■ Assigned task
Report the number of lines in the data below where the string "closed" shows up, and only that number.

■ Supplied material
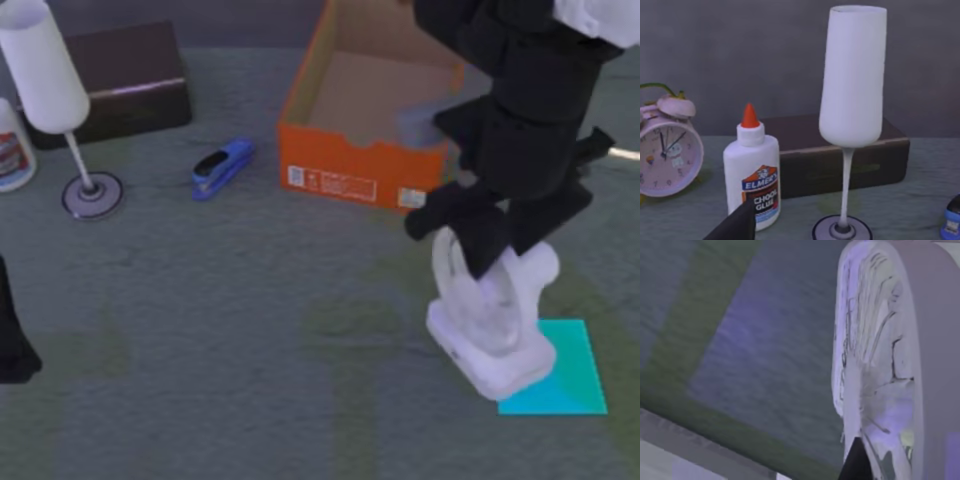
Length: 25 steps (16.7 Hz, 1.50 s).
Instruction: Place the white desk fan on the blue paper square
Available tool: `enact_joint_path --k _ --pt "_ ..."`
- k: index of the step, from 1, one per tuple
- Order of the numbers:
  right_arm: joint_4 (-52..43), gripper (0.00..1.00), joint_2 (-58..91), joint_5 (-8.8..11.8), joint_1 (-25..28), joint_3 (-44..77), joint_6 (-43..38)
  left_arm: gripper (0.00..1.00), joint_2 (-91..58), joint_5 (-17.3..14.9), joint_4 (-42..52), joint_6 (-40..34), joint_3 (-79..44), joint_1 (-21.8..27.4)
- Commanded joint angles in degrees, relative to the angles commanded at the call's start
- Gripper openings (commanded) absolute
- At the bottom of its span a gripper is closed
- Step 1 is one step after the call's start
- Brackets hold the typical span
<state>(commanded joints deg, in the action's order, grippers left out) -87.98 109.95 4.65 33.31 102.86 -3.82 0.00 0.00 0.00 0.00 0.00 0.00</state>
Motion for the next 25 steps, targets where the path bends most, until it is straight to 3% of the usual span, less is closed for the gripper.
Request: enact_joint_path --k 4,8,12,16,25 --pt "1.2 0.0 -6.3 0.5 -3.0 -7.0 25.2 1.0 0.0 0.0 0.0 0.0 0.0 0.0" --pt "4.0 0.0 -12.0 -0.6 -6.1 -14.0 48.9 1.0 0.0 0.0 0.0 0.0 0.0 0.0" --pt "7.1 0.0 -16.0 -2.5 -8.6 -19.5 64.9 1.0 0.0 0.0 0.0 0.0 0.0 0.0" --pt "8.9 0.0 -17.7 -3.7 -9.7 -22.0 71.3 1.0 0.0 0.0 0.0 0.0 0.0 0.0" --pt "13.1 0.0 -17.3 -3.7 -9.8 -25.6 71.2 1.0 0.0 0.0 0.0 0.0 0.0 0.0"
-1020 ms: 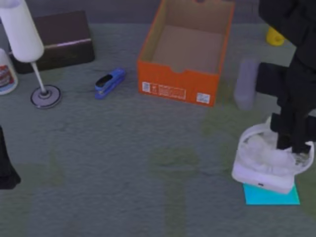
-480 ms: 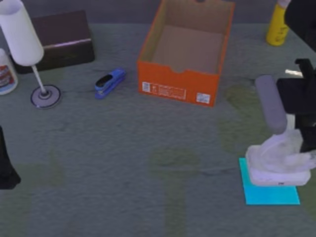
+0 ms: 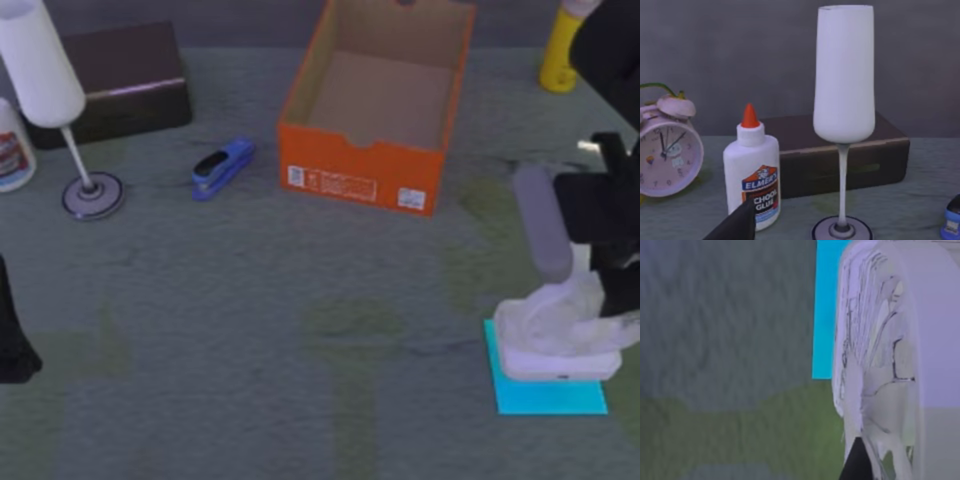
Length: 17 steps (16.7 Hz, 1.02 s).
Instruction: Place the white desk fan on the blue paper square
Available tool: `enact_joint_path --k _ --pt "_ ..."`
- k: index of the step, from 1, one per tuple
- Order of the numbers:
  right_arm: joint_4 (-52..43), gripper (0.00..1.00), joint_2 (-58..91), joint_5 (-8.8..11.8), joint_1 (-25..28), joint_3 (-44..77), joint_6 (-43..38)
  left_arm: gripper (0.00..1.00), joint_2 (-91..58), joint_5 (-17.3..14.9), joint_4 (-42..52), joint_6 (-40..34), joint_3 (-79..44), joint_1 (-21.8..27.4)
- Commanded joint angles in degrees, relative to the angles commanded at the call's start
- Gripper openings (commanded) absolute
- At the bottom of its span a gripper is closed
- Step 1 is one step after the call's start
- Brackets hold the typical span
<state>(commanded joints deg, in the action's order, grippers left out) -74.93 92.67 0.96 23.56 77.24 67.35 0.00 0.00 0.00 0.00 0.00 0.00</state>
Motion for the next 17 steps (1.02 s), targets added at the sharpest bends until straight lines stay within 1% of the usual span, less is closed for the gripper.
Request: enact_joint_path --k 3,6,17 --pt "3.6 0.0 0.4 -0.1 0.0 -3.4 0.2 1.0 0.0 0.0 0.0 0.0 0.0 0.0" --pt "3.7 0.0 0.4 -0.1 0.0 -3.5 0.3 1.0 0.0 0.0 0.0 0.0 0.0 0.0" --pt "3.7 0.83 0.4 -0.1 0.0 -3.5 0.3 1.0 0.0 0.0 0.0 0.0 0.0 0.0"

■ Exercise solution
4